- **To do**
Only lines holding the word "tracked" are wanted from the records; copy all of them.

- **Data records**
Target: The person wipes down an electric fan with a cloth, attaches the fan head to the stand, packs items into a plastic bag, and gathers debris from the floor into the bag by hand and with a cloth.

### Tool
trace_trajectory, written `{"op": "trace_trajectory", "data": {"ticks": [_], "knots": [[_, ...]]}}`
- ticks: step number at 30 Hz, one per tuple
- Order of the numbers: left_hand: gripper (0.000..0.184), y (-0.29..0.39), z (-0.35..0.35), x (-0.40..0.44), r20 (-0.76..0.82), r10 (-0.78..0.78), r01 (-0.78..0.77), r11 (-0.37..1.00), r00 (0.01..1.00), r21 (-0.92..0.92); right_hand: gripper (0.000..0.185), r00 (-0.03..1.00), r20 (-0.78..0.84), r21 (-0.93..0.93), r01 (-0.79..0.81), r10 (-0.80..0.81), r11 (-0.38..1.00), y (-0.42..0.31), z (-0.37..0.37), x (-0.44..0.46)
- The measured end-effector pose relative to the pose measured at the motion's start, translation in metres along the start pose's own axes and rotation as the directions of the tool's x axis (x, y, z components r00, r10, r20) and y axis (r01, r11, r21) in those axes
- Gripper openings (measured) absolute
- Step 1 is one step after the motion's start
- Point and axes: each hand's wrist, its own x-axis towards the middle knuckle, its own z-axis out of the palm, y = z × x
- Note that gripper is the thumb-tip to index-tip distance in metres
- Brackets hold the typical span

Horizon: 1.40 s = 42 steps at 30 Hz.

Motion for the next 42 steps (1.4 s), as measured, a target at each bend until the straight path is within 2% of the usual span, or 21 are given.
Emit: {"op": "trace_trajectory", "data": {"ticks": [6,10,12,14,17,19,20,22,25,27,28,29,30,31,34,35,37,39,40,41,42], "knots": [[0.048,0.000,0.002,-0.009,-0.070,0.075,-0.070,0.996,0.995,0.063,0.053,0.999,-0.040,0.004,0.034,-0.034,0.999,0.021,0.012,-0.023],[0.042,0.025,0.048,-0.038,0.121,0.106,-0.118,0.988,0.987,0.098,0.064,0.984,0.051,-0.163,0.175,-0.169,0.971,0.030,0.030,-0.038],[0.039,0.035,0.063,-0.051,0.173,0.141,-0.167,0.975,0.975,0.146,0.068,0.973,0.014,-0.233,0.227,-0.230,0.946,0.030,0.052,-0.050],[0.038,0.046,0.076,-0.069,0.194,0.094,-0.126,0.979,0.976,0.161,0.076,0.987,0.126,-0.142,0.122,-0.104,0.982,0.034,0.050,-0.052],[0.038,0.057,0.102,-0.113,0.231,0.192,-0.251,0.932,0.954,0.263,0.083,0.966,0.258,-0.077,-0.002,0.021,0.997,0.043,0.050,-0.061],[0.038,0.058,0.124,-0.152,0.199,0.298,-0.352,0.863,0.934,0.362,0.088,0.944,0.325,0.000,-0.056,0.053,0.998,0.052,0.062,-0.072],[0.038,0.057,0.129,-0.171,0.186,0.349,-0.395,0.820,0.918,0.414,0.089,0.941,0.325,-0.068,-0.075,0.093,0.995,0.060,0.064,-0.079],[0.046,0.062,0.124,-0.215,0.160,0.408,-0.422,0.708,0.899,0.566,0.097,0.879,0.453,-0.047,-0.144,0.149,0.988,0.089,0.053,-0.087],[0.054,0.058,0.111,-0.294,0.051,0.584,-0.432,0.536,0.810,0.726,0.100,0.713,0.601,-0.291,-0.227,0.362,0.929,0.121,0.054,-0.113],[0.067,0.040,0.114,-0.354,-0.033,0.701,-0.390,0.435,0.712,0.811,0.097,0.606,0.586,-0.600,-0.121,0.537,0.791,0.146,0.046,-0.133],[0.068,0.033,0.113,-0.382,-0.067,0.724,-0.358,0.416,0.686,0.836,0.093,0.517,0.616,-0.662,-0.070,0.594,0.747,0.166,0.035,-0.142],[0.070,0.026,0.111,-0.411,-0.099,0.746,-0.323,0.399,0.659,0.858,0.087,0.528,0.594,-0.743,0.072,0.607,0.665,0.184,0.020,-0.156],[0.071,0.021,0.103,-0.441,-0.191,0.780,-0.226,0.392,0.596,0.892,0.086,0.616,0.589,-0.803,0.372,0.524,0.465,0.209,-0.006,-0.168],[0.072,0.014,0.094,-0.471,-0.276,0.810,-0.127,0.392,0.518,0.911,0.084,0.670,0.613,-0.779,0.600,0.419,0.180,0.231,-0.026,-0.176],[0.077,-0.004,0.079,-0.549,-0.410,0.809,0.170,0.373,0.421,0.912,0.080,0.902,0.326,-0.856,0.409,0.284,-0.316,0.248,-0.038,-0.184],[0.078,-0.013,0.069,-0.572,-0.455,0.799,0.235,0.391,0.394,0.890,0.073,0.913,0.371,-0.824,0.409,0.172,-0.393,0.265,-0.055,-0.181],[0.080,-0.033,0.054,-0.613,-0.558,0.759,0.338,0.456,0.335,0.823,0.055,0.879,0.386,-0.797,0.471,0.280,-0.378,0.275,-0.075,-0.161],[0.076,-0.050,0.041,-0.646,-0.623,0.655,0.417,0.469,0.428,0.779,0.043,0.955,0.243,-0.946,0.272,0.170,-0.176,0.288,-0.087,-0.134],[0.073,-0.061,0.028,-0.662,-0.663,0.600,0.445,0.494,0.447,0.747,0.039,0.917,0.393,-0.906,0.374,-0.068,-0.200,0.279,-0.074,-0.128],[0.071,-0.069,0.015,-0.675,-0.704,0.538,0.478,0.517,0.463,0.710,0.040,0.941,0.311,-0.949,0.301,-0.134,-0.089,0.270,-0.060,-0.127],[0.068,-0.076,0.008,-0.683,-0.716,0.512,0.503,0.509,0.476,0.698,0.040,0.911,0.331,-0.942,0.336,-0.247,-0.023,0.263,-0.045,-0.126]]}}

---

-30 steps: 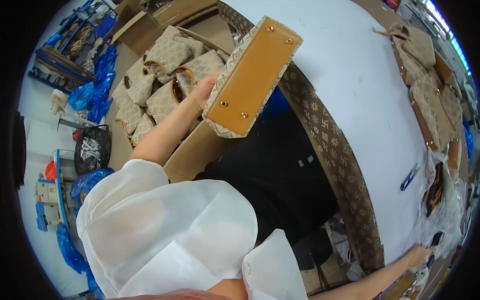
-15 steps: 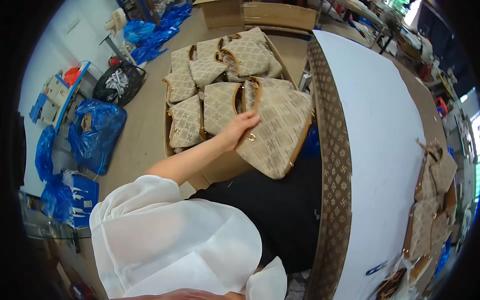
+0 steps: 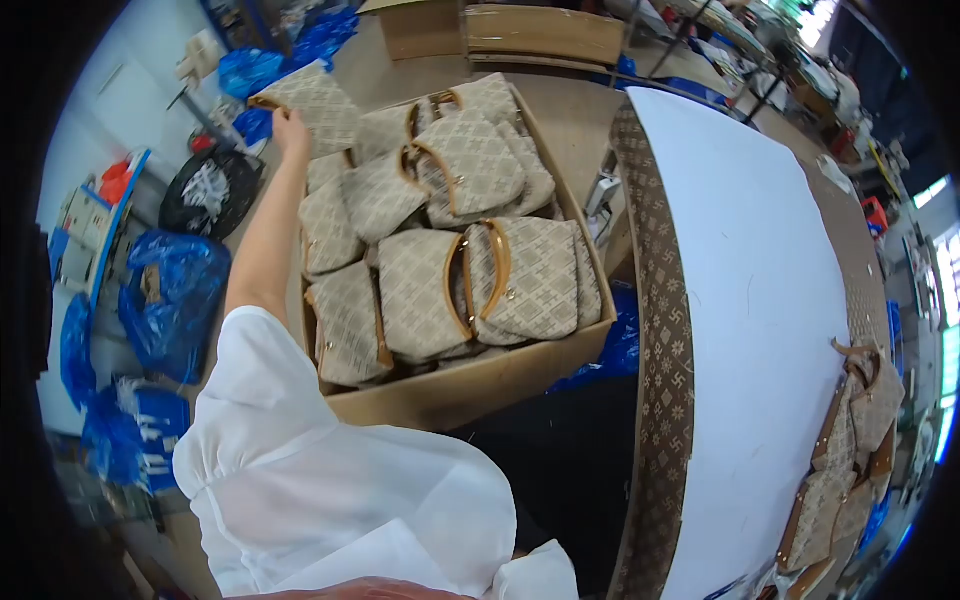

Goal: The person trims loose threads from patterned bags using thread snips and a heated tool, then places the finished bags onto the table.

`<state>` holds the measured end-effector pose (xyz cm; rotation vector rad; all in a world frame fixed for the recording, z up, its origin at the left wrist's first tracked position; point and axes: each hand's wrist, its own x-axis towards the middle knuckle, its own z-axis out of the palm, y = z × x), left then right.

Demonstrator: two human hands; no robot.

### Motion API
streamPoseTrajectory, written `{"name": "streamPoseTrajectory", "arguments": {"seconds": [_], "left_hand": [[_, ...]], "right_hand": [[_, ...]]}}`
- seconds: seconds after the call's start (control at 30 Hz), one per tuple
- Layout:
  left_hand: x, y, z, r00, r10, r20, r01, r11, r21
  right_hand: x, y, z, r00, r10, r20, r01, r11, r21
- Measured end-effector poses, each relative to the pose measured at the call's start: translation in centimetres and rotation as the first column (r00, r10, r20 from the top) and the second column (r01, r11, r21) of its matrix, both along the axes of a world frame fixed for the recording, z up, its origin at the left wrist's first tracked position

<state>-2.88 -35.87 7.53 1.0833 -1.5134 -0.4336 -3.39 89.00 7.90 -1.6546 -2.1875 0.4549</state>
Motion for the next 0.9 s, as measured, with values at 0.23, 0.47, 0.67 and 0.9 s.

- **Exercise response**
`<state>` holds the measured end-effector pose (xyz cm; rotation vector rad; all in a world frame fixed for the recording, z up, its origin at the left wrist's first tracked position; point and axes: each hand's wrist, its own x-axis towards the middle knuckle, its own z-axis out of the palm, y = z × x), left then right.
- Measured end-effector poses, each relative to the pose measured at the call's start: translation in centimetres and rotation as the first column (r00, r10, r20 from the top) and the second column (r01, r11, r21) of its matrix, both along the axes of a world frame fixed for the recording, z up, its origin at the left wrist's first tracked position

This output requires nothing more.